* **Dataset records**:
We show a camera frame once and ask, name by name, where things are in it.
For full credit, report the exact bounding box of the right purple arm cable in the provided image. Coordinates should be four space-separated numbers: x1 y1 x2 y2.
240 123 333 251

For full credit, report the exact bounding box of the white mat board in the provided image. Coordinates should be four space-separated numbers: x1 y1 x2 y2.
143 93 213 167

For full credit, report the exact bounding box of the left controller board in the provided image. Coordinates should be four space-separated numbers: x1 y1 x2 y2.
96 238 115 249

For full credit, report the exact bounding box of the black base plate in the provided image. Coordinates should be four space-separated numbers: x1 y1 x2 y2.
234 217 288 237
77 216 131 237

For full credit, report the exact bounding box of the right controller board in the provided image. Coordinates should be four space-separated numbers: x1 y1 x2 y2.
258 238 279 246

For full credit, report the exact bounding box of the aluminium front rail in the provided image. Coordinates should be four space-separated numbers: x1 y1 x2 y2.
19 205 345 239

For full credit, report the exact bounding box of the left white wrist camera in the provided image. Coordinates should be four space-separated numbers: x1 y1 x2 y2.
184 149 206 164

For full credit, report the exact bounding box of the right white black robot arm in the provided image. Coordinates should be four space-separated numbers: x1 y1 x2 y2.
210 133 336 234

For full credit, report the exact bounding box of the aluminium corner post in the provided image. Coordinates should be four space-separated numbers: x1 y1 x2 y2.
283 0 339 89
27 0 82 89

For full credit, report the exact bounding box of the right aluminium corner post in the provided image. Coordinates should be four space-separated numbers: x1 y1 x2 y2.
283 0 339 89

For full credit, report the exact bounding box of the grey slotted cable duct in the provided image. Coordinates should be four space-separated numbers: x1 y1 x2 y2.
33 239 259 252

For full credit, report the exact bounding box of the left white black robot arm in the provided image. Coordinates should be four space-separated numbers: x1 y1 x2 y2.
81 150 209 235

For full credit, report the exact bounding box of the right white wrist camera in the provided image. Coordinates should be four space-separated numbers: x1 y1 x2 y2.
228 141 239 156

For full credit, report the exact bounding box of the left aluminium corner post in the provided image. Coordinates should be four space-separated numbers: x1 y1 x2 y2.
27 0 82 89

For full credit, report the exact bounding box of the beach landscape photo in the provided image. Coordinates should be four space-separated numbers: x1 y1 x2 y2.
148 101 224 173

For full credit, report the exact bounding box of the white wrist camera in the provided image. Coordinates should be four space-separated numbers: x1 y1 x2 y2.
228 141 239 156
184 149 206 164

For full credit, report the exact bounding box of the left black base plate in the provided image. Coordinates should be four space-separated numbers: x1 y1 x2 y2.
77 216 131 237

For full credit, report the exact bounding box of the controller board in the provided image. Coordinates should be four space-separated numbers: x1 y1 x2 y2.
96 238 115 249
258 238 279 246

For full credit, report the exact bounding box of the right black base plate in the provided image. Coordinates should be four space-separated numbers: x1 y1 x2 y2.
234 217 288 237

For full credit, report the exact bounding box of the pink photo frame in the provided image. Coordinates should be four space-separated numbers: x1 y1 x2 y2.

* **WHAT IS BEING ASKED**:
Reproduce every entry above exactly as it was written.

* **WRITTEN REPLY**:
We show a camera frame once and ask, name by name, where things are in it.
For full credit, report the exact bounding box of the right purple arm cable in the provided image. Coordinates should be four space-separated numbers: x1 y1 x2 y2.
240 123 333 251

For full credit, report the exact bounding box of the white mat board in the provided image. Coordinates should be four space-separated numbers: x1 y1 x2 y2.
143 93 213 167

For full credit, report the exact bounding box of the left controller board in the provided image. Coordinates should be four space-separated numbers: x1 y1 x2 y2.
96 238 115 249

For full credit, report the exact bounding box of the black base plate in the provided image. Coordinates should be four space-separated numbers: x1 y1 x2 y2.
234 217 288 237
77 216 131 237

For full credit, report the exact bounding box of the right controller board in the provided image. Coordinates should be four space-separated numbers: x1 y1 x2 y2.
258 238 279 246

For full credit, report the exact bounding box of the aluminium front rail in the provided image. Coordinates should be four space-separated numbers: x1 y1 x2 y2.
19 205 345 239

For full credit, report the exact bounding box of the left white wrist camera in the provided image. Coordinates should be four space-separated numbers: x1 y1 x2 y2.
184 149 206 164

For full credit, report the exact bounding box of the right white black robot arm in the provided image. Coordinates should be four space-separated numbers: x1 y1 x2 y2.
210 133 336 234

For full credit, report the exact bounding box of the aluminium corner post in the provided image. Coordinates should be four space-separated numbers: x1 y1 x2 y2.
283 0 339 89
27 0 82 89

For full credit, report the exact bounding box of the right aluminium corner post in the provided image. Coordinates should be four space-separated numbers: x1 y1 x2 y2.
283 0 339 89

For full credit, report the exact bounding box of the grey slotted cable duct in the provided image. Coordinates should be four space-separated numbers: x1 y1 x2 y2.
33 239 259 252

For full credit, report the exact bounding box of the left white black robot arm in the provided image. Coordinates should be four space-separated numbers: x1 y1 x2 y2.
81 150 209 235

For full credit, report the exact bounding box of the right white wrist camera in the provided image. Coordinates should be four space-separated numbers: x1 y1 x2 y2.
228 141 239 156

For full credit, report the exact bounding box of the left aluminium corner post in the provided image. Coordinates should be four space-separated numbers: x1 y1 x2 y2.
27 0 82 89

For full credit, report the exact bounding box of the beach landscape photo in the provided image. Coordinates should be four space-separated numbers: x1 y1 x2 y2.
148 101 224 173

For full credit, report the exact bounding box of the white wrist camera in the provided image. Coordinates should be four space-separated numbers: x1 y1 x2 y2.
228 141 239 156
184 149 206 164

For full credit, report the exact bounding box of the left black base plate in the provided image. Coordinates should be four space-separated numbers: x1 y1 x2 y2.
77 216 131 237

For full credit, report the exact bounding box of the controller board in the provided image. Coordinates should be four space-separated numbers: x1 y1 x2 y2.
96 238 115 249
258 238 279 246

For full credit, report the exact bounding box of the right black base plate in the provided image. Coordinates should be four space-separated numbers: x1 y1 x2 y2.
234 217 288 237

For full credit, report the exact bounding box of the pink photo frame in the provided image. Coordinates should be four space-separated numbers: x1 y1 x2 y2.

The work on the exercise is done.